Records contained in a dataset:

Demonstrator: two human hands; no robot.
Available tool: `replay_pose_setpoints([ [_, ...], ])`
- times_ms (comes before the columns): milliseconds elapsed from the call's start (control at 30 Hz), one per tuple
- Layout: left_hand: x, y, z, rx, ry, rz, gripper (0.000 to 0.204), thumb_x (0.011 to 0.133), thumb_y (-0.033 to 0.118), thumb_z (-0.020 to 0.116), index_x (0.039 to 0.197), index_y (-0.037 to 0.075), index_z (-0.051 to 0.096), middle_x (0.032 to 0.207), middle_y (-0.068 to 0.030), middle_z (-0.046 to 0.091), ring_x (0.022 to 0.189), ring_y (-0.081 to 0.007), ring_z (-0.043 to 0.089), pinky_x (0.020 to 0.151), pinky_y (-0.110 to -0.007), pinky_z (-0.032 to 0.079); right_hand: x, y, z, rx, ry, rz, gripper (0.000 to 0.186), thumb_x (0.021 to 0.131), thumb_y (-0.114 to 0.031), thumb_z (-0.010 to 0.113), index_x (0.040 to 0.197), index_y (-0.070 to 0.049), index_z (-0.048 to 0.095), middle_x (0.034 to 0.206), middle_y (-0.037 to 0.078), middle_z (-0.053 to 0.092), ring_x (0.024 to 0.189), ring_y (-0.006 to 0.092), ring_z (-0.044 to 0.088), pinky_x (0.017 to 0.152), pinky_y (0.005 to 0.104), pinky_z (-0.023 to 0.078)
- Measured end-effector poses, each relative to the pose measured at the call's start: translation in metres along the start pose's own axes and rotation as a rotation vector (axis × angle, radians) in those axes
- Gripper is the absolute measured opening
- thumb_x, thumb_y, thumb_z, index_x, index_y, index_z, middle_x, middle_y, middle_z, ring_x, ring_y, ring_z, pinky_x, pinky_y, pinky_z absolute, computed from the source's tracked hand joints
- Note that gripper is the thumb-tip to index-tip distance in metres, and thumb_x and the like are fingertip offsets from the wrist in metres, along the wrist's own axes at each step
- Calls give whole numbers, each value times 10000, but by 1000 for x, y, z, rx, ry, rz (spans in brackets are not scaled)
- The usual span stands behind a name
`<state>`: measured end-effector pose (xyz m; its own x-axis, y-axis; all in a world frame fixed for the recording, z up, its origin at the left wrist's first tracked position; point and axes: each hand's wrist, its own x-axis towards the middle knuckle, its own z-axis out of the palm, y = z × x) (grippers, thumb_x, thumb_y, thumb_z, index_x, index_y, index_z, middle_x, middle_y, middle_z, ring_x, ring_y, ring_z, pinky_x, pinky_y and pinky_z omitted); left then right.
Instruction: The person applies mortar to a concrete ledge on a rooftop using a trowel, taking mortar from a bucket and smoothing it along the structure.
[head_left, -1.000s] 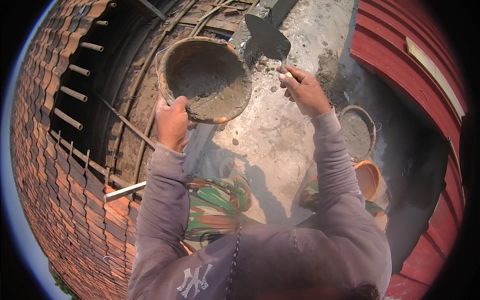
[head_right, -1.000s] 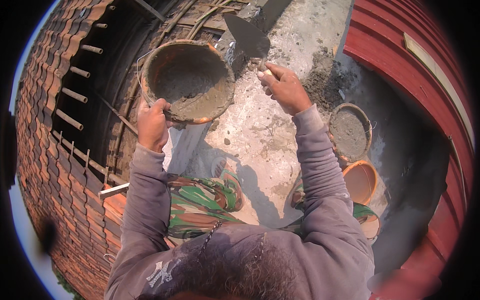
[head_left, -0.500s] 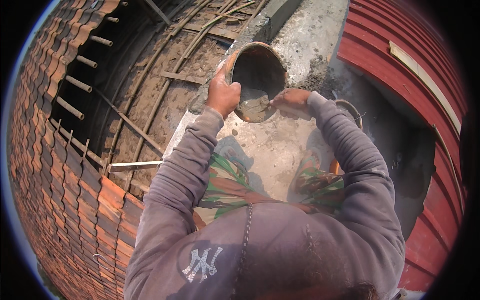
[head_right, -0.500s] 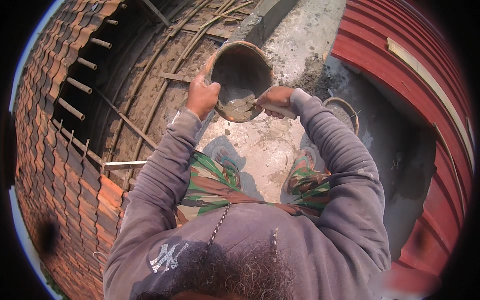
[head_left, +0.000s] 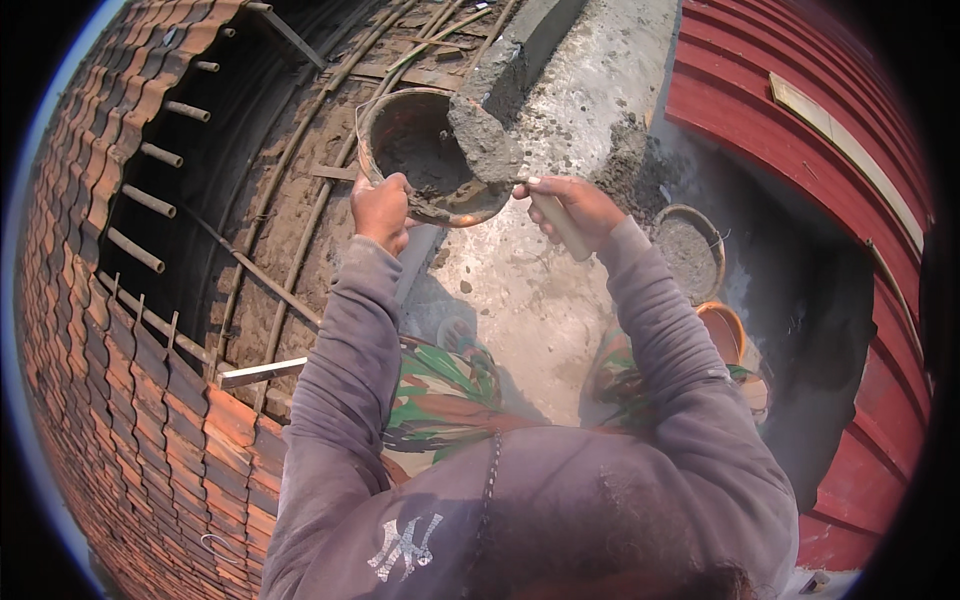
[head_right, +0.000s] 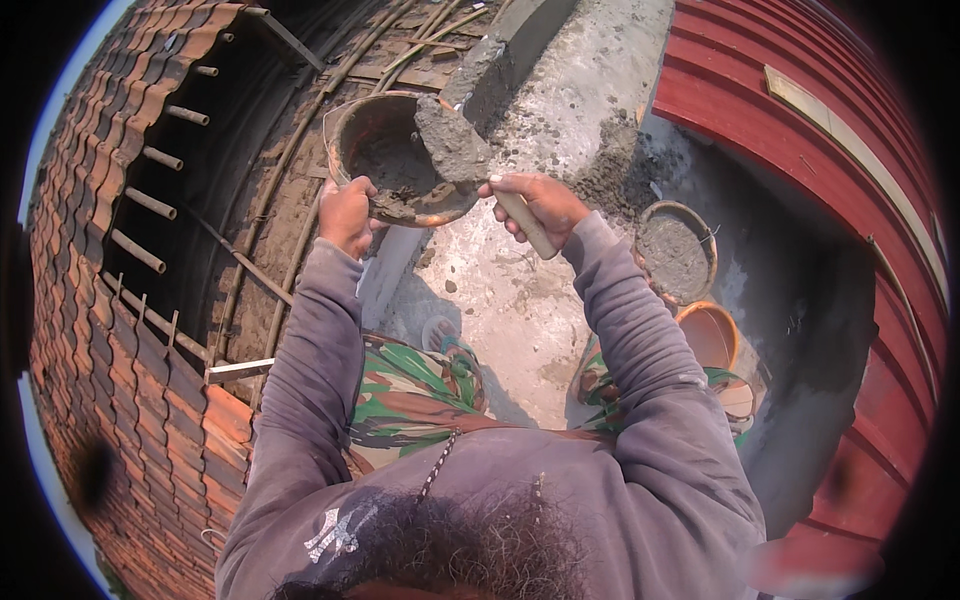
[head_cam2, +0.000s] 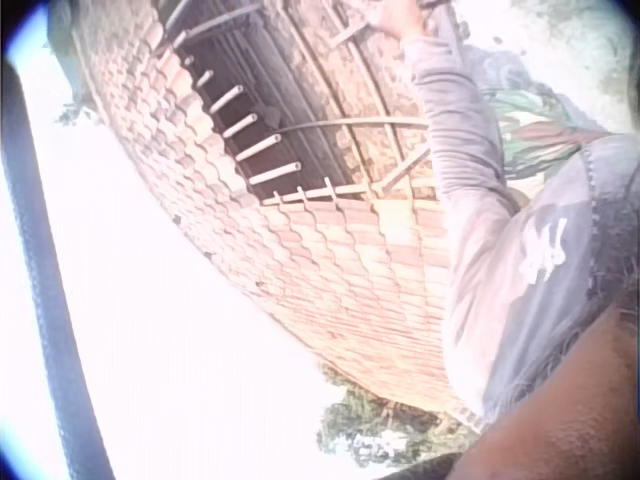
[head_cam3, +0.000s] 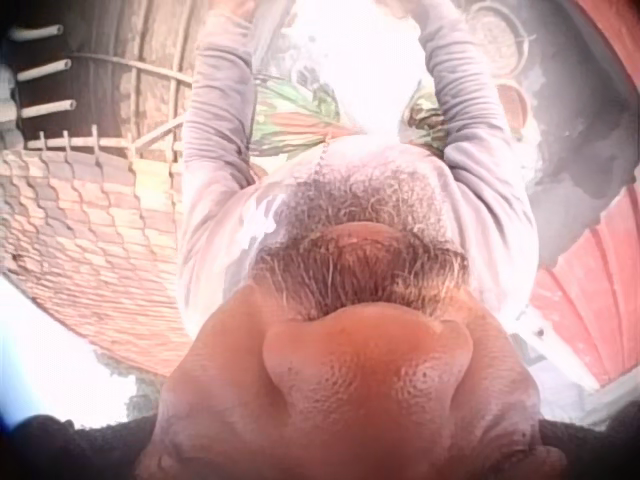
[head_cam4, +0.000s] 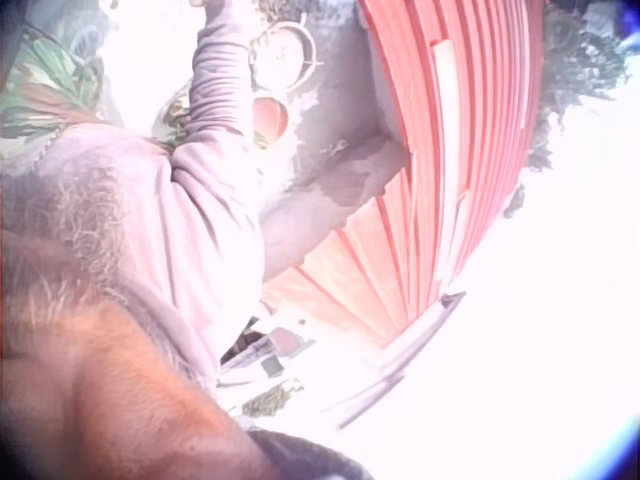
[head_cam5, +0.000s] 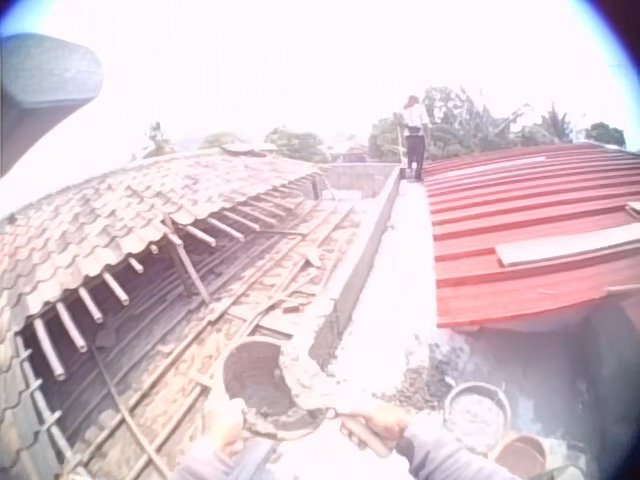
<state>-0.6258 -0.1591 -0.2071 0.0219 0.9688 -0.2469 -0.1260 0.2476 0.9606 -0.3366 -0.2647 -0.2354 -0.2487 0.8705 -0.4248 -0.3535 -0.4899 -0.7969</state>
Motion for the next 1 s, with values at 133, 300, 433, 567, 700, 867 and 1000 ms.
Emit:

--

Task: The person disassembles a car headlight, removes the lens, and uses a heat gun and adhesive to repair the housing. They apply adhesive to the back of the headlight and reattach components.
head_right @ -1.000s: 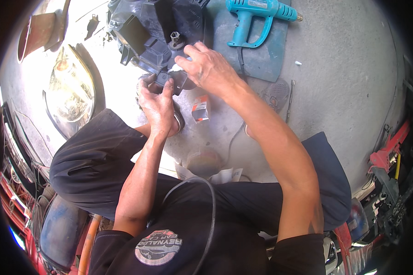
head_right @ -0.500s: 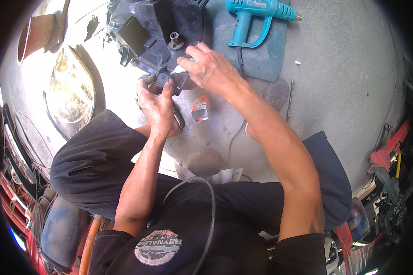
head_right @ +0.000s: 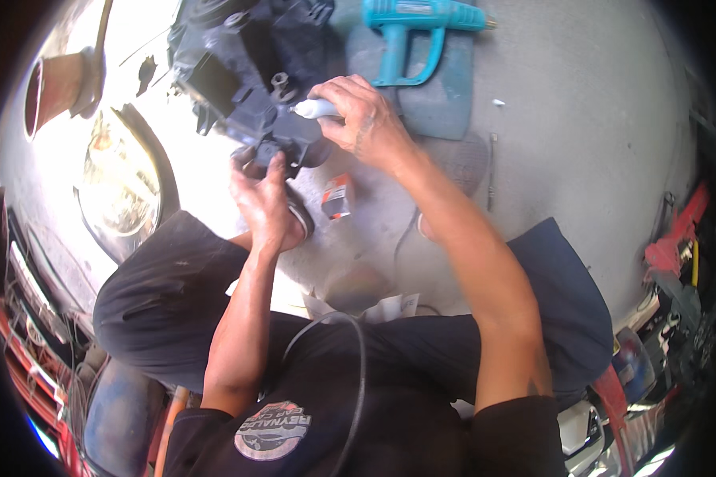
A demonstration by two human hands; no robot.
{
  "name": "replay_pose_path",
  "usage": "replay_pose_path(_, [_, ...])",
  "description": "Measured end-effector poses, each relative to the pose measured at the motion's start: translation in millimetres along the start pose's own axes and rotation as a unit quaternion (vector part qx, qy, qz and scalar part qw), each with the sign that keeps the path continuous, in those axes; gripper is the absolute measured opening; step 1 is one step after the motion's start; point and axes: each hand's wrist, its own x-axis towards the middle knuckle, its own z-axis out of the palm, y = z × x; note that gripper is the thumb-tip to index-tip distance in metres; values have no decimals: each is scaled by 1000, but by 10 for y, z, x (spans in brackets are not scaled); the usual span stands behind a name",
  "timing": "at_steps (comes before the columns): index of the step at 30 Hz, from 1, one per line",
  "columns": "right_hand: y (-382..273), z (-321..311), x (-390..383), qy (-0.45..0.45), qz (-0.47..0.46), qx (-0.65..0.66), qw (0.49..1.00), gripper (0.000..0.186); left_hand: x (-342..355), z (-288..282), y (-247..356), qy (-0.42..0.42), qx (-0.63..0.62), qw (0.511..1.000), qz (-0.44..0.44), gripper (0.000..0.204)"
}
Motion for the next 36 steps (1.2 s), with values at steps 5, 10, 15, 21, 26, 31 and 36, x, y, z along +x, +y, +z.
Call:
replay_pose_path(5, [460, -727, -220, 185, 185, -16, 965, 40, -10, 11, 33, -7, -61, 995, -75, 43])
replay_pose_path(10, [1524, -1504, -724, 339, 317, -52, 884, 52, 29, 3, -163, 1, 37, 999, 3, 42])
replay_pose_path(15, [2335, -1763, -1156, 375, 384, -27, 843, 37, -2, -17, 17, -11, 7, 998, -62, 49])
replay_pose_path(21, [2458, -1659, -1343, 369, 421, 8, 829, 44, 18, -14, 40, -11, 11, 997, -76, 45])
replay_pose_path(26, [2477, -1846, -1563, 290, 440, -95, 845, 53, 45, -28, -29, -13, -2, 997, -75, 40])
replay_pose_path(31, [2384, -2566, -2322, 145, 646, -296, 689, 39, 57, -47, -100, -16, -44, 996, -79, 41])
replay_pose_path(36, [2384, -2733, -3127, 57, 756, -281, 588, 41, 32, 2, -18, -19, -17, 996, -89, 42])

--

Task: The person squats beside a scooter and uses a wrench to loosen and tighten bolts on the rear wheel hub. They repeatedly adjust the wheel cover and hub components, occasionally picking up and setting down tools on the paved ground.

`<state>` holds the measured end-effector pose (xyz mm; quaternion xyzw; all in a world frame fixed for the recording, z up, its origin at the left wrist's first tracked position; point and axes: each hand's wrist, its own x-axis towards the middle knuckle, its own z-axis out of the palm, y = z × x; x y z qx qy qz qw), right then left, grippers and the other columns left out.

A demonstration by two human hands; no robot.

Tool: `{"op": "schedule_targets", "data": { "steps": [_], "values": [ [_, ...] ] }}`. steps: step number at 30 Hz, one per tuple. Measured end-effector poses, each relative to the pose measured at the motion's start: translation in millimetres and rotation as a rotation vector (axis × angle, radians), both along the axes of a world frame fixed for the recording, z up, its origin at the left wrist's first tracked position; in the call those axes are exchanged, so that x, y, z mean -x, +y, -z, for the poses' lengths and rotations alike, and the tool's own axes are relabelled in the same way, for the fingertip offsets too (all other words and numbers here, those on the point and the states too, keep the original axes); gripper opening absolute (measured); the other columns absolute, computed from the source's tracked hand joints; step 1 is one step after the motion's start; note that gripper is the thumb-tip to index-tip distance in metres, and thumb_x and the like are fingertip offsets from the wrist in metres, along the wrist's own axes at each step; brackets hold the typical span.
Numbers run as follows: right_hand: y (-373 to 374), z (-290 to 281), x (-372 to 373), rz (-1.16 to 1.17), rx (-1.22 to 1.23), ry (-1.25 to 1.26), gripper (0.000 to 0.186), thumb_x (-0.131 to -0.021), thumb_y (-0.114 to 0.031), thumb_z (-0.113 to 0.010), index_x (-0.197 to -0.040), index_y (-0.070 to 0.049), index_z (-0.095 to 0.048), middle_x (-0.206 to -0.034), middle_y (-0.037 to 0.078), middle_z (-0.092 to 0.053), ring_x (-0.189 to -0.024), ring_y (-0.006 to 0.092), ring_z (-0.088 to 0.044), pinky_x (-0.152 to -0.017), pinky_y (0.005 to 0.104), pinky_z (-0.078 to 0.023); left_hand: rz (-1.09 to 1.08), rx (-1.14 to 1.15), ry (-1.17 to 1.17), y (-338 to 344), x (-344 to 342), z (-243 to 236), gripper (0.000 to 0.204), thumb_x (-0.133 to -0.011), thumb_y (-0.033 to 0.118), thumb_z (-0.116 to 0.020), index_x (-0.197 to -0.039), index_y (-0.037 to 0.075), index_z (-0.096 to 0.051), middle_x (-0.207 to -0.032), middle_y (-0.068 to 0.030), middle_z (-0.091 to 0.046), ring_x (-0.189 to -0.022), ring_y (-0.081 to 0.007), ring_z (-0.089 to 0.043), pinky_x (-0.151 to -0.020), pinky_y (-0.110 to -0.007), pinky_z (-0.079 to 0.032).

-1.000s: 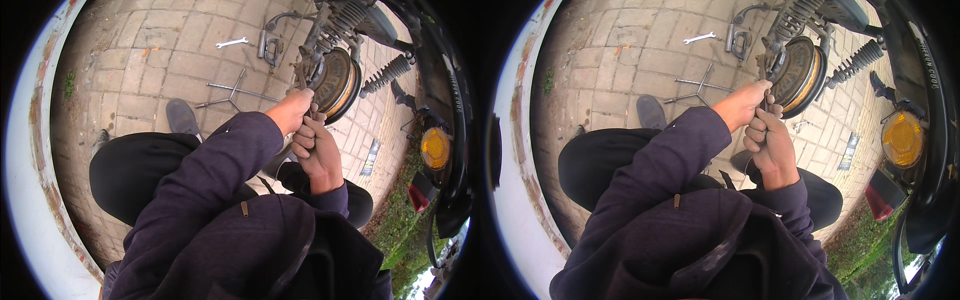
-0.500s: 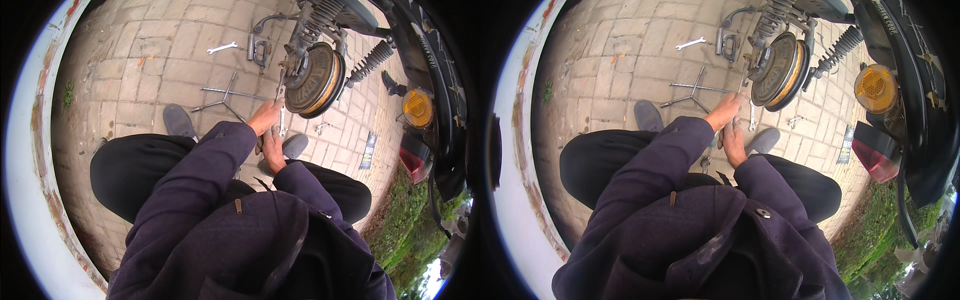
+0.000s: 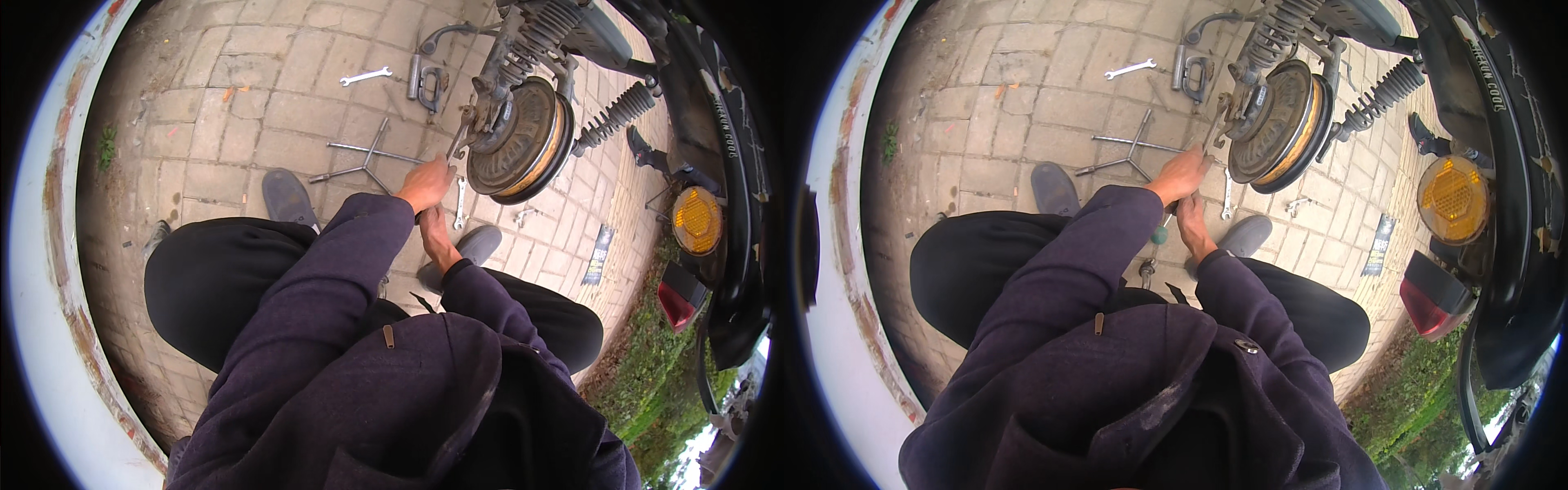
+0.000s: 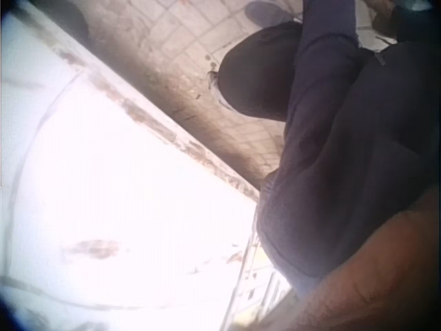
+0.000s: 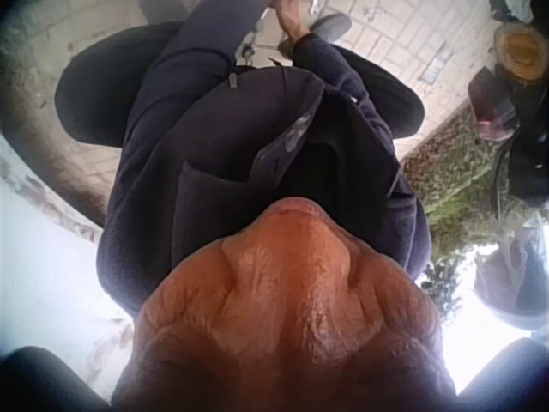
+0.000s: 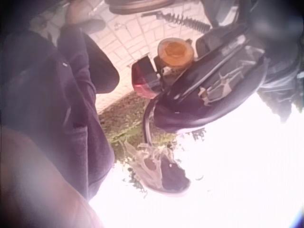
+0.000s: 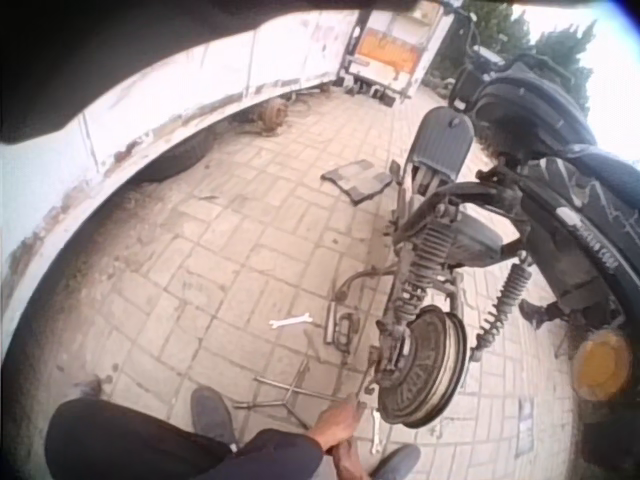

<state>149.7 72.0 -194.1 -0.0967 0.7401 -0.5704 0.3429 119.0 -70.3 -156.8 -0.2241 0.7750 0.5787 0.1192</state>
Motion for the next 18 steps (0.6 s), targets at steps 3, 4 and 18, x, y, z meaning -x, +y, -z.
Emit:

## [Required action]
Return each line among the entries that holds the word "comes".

## [Problem solution]
- times_ms (comes before the columns): milliseconds elapsed from the call's start (control at 30 Hz), one per tuple
  "timing": "at_steps (comes before the columns): index of the step at 30 Hz, from 1, one per line",

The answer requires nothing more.